While Hannah Senesh is a figure of great renown in Israel, she remains largely unknown in the rest of the world. Blessed Is the Match brings this heroine to life through interviews with survivors who knew her — classmates at a Budapest girls’ school, kibbutz members in Palestine, prisoners from Hannah’s time in a Gestapo jail, and two of her fellow parachutists. With unprecedented access to Senesh family archive, including hundreds of unpublished letters and photos, the film uses Hannah’s diary entries, poetry, and correspondence with her mother to look back on the life of a talented and complex girl who came of age in a world descending into madness.

Blessed Is the Match is also a mother-daughter love story. Catherine’s raw and revelatory memoirs complement the youthful writings of her daughter, and provide the film with its emotional core. As a worried mother, Catherine watches her child drift away, pursue her own path, and then make the ultimate sacrifice. The film honors Hannah’s legacy, but also captures her motivations in an effort to explain why she chose to act against evil. In her 1942 poem “Eli Eli,” Hannah wrote “God, may there be no end to sea, to sand, water’s splash, lightning’s flash. The prayer of man.”


The Filmmaker

Roberta Grossman
An award-winning filmmaker with a passion for history and social justice, Roberta Grossman has written and produced more than 40 hours of documentary television. She was the series producer and co-writer of 500 Nations, the eight-hour CBS miniseries on Native Americans hosted by Kevin Costner. Grossman’s feature documentary Homeland: Four Portraits of Native Action, premiered in February 2005, and has screened and won awards at more than 40 festivals worldwide.
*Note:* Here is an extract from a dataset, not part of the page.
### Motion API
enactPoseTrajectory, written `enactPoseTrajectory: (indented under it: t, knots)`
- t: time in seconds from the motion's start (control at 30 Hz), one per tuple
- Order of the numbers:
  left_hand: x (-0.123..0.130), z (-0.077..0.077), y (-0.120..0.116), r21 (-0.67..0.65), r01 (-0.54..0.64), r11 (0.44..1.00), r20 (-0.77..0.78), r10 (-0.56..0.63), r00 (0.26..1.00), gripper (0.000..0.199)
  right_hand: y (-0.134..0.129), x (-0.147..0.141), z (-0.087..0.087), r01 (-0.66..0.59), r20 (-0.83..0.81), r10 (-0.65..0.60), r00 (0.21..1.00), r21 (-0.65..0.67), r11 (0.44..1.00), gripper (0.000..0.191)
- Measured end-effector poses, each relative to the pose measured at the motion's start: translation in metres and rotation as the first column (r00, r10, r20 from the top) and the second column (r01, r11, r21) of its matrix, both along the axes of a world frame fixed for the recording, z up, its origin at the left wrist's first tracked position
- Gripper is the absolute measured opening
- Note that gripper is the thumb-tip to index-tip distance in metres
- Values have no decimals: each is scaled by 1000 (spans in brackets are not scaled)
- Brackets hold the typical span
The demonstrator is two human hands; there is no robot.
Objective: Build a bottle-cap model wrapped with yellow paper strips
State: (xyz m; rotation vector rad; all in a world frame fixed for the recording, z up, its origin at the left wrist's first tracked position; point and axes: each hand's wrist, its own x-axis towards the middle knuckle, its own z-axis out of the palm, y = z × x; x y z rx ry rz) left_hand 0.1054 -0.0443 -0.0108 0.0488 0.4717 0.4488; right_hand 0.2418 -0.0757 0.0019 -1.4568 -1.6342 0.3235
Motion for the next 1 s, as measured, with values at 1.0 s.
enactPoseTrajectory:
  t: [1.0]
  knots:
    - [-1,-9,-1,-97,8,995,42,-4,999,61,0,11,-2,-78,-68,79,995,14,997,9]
Other writing and producing credits include In the Footsteps of Jesus, a four-hour special for the History Channel; Hollywood & Power: Women on Top, a special for AMC; The Rich in America: 150 Years of Town and Country Magazine for A&E; The History of Christianity: The First Thousand Years, a four-hour special on A&E; Medal of Honor, a six-part television series produced for U.S. News & World Report; and Heroines of the Hebrew Bible and Judas for the A&E series Mysteries of the Bible.